In your answer, reproduce exactly the lines from the beginning of the listing below through the one containing "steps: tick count", and only those lines.
++++++++++
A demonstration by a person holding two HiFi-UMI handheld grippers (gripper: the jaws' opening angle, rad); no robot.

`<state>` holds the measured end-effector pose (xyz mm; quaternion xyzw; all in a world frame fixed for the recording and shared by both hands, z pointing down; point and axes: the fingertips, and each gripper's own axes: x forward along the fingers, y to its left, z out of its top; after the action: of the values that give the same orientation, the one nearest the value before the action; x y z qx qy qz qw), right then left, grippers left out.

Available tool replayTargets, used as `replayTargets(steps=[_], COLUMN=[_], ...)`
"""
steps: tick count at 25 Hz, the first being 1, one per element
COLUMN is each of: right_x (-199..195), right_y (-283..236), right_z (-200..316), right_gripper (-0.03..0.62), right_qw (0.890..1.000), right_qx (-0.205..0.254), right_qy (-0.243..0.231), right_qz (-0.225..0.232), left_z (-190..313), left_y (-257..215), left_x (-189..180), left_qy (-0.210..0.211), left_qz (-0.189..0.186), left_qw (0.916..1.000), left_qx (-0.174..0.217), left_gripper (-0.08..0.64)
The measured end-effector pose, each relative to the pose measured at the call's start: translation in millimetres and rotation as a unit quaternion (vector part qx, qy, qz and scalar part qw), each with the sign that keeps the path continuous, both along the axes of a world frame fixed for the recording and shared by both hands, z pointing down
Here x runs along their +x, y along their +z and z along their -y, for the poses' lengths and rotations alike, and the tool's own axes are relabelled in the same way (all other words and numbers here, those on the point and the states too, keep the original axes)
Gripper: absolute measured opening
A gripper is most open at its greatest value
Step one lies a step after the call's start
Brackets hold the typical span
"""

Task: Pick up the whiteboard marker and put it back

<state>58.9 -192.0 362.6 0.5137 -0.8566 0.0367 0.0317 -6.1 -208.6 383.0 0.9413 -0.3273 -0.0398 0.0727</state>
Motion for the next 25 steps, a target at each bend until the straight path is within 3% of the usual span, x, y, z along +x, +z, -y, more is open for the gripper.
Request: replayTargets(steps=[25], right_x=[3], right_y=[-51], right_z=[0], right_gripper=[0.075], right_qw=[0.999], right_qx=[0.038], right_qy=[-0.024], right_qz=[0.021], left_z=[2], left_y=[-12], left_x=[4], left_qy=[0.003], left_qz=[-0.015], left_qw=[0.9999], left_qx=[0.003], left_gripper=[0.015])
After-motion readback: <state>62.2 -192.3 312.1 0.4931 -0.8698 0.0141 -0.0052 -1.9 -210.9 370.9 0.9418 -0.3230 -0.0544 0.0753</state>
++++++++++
**ANSWER**
A demonstration by a person holding two HiFi-UMI handheld grippers (gripper: the jaws' opening angle, rad); no robot.

`<state>` holds the measured end-effector pose (xyz mm; quaternion xyzw; all in a world frame fixed for the recording and shared by both hands, z pointing down; point and axes: the fingertips, and each gripper's own axes: x forward along the fingers, y to its left, z out of its top; after the action: of the values that give the same orientation, the one nearest the value before the action; x y z qx qy qz qw), right then left, grippers left out.

Available tool replayTargets, used as `replayTargets(steps=[_], COLUMN=[_], ...)`
"""
steps: tick count at 25 Hz, the first being 1, one per element

The response is finished, and the exercise is complete.